Omit the pictures and reproduce the rest of the listing exactly.

*** Block opens ***

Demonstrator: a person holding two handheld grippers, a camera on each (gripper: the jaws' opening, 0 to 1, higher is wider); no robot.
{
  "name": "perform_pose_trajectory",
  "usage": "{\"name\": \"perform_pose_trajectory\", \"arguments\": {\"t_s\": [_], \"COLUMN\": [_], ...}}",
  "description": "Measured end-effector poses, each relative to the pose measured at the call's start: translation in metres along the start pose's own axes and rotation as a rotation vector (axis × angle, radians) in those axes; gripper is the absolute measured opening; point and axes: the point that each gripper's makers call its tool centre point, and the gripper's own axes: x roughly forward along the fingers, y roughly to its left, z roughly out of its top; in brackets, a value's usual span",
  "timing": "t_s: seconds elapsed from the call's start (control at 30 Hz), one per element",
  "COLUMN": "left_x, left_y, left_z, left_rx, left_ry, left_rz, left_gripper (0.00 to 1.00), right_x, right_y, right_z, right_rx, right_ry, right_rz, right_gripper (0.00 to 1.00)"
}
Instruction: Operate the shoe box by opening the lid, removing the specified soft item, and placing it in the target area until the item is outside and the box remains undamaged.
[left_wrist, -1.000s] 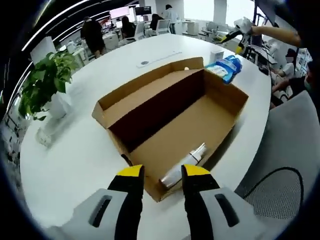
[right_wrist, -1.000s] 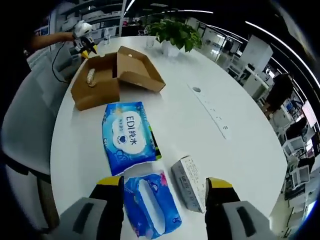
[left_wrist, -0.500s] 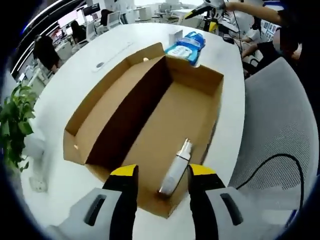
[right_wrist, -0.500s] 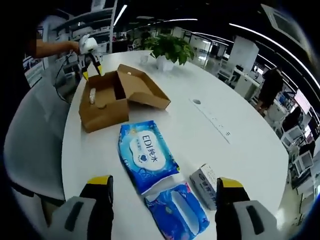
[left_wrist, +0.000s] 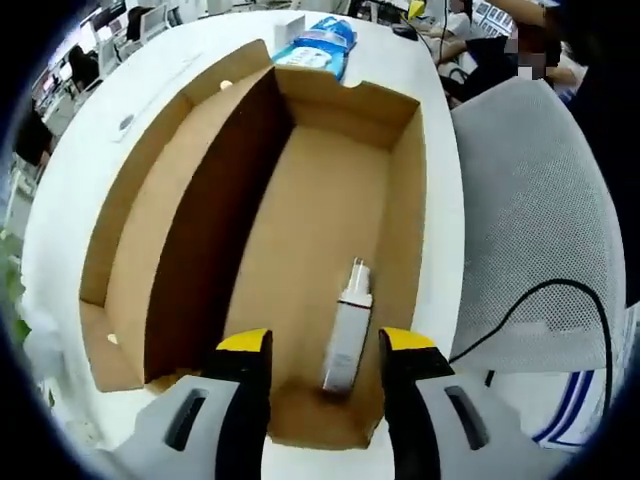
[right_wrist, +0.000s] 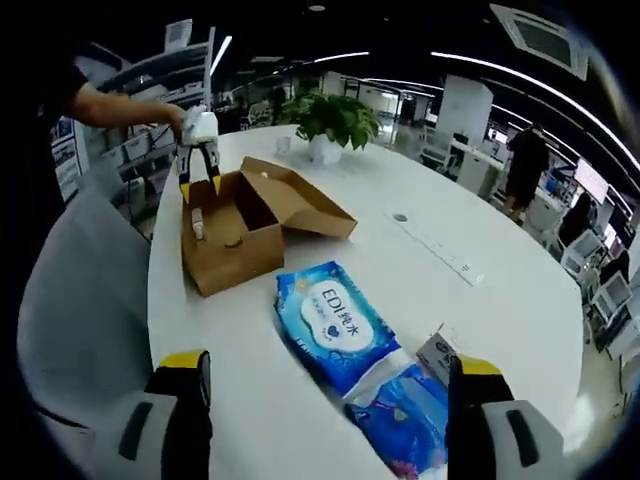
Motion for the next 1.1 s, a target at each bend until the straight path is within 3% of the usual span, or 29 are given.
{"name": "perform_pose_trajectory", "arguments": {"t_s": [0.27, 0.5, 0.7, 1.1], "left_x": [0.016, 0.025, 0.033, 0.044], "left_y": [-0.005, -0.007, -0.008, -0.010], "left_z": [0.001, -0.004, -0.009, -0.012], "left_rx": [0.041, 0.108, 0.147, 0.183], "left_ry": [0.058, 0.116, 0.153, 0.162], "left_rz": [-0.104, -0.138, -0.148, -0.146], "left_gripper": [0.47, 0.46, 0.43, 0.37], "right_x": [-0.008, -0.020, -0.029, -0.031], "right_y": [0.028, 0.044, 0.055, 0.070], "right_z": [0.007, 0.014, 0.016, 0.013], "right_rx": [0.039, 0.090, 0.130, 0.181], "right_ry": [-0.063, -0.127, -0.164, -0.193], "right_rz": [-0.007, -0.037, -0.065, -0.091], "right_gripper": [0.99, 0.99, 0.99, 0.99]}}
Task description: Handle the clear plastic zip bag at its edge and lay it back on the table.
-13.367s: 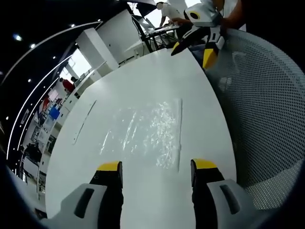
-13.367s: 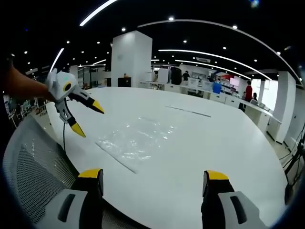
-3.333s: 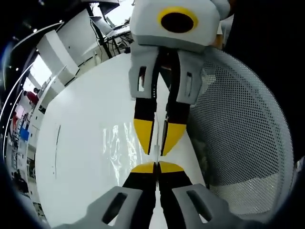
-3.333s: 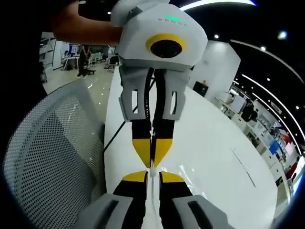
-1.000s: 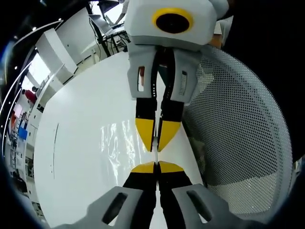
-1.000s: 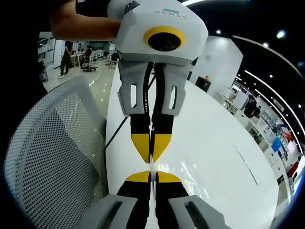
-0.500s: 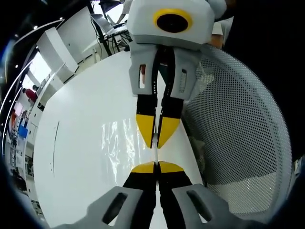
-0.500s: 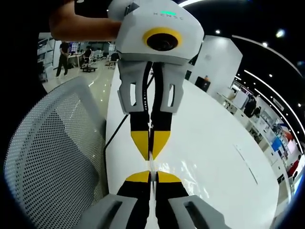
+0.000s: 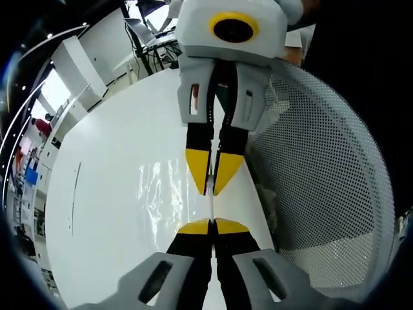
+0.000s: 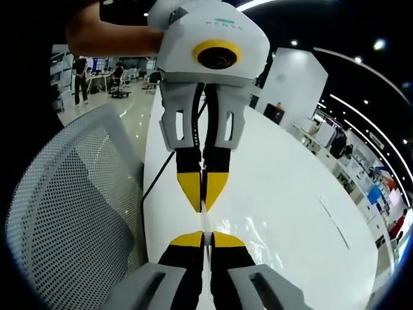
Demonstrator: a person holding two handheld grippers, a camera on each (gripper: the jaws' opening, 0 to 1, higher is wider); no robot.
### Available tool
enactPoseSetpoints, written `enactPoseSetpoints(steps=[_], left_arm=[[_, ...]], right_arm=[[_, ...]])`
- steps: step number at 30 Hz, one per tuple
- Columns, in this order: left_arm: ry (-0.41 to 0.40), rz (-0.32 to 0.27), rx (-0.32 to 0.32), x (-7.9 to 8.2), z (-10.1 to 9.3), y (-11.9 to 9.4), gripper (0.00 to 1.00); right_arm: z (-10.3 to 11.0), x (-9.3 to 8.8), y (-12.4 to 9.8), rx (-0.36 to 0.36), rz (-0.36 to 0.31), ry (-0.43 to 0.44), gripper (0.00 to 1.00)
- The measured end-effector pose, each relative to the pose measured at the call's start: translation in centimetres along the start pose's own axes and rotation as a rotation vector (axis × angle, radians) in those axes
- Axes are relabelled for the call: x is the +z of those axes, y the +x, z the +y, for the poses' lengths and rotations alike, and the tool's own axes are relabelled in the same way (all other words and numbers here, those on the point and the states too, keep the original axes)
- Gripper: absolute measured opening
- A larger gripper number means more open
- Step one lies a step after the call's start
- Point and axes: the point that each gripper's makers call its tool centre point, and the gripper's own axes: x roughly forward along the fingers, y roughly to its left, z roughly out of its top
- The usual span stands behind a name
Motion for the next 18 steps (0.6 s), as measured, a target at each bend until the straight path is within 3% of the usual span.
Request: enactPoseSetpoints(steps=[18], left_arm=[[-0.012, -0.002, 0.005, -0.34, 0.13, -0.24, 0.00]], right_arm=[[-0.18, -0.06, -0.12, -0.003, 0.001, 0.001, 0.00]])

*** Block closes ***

- _OUTPUT FOR THIS TASK_
Demonstrator: a person holding two handheld grippers, a camera on each (gripper: the jaws' opening, 0 to 1, higher is wider); no robot.
{
  "name": "perform_pose_trajectory",
  "usage": "{\"name\": \"perform_pose_trajectory\", \"arguments\": {\"t_s\": [_], \"COLUMN\": [_], ...}}",
  "description": "Measured end-effector poses, each relative to the pose measured at the call's start: translation in metres along the start pose's own axes and rotation as a rotation vector (axis × angle, radians) in those axes; gripper is the absolute measured opening; point and axes: the point that each gripper's makers call its tool centre point, and the gripper's own axes: x roughly forward along the fingers, y roughly to its left, z roughly out of its top; in brackets, a value's usual span",
  "timing": "t_s: seconds elapsed from the call's start (control at 30 Hz), one per element",
  "COLUMN": "left_x, left_y, left_z, left_rx, left_ry, left_rz, left_gripper (0.00 to 1.00), right_x, right_y, right_z, right_rx, right_ry, right_rz, right_gripper (0.00 to 1.00)"
}
Instruction: Operate the shoe box by opening the lid, removing the specified soft item, and placing it in the target area until the item is outside and the box remains undamaged.
[left_wrist, -1.000s] 
[right_wrist, -1.000s] 
[left_wrist, -0.500s] 
[right_wrist, -0.500s] 
[left_wrist, +0.000s] 
[right_wrist, +0.000s] 
Motion for the next 1.1 s, a target at each bend until the straight path is within 3% of the usual span, or 29 are given.
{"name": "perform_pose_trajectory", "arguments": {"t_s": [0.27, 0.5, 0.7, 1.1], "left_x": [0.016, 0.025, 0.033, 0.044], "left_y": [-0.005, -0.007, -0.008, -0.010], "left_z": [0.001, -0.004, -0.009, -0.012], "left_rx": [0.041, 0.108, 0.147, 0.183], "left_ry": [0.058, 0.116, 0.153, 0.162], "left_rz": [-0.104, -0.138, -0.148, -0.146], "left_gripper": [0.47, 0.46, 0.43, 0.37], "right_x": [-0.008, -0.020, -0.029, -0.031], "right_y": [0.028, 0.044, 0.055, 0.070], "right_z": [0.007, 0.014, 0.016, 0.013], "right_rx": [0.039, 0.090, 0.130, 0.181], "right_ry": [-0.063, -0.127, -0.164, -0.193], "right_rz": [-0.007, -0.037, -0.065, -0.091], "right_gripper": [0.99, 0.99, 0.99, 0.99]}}
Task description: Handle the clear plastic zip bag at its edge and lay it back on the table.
-13.367s: 
-13.367s: 
-3.333s: 
-3.333s: 
-1.000s: 
-1.000s: 
-0.500s: 
-0.500s: 
+0.000s: 
+0.000s: 
Demonstrator: a person holding two handheld grippers, a camera on each (gripper: the jaws' opening, 0 to 1, higher is wider); no robot.
### Available tool
enactPoseSetpoints, written `enactPoseSetpoints(steps=[_], left_arm=[[_, ...]], right_arm=[[_, ...]])`
- steps: step number at 30 Hz, one per tuple
- Columns, in this order: left_arm: ry (-0.41 to 0.40), rz (-0.32 to 0.27), rx (-0.32 to 0.32), x (-7.9 to 8.2), z (-10.1 to 9.3), y (-11.9 to 9.4), gripper (0.00 to 1.00); right_arm: z (-10.3 to 11.0), x (-9.3 to 8.8), y (-12.4 to 9.8), rx (-0.36 to 0.36), rz (-0.36 to 0.31), ry (-0.43 to 0.44), gripper (0.00 to 1.00)
- The measured end-effector pose, each relative to the pose measured at the call's start: translation in centimetres along the start pose's own axes and rotation as a rotation vector (axis × angle, radians) in those axes
- Axes are relabelled for the call: x is the +z of those axes, y the +x, z the +y, for the poses' lengths and rotations alike, and the tool's own axes are relabelled in the same way (all other words and numbers here, those on the point and the states too, keep the original axes)
- Gripper: absolute measured opening
- A larger gripper number means more open
- Step one lies a step after the call's start
- Point and axes: the point that each gripper's makers call its tool centre point, and the gripper's own axes: x roughly forward along the fingers, y roughly to its left, z roughly out of its top
- The usual span stands behind a name
Motion for the next 18 steps (0.6 s), as measured, a target at each bend until the straight path is within 3% of the usual span.
Request: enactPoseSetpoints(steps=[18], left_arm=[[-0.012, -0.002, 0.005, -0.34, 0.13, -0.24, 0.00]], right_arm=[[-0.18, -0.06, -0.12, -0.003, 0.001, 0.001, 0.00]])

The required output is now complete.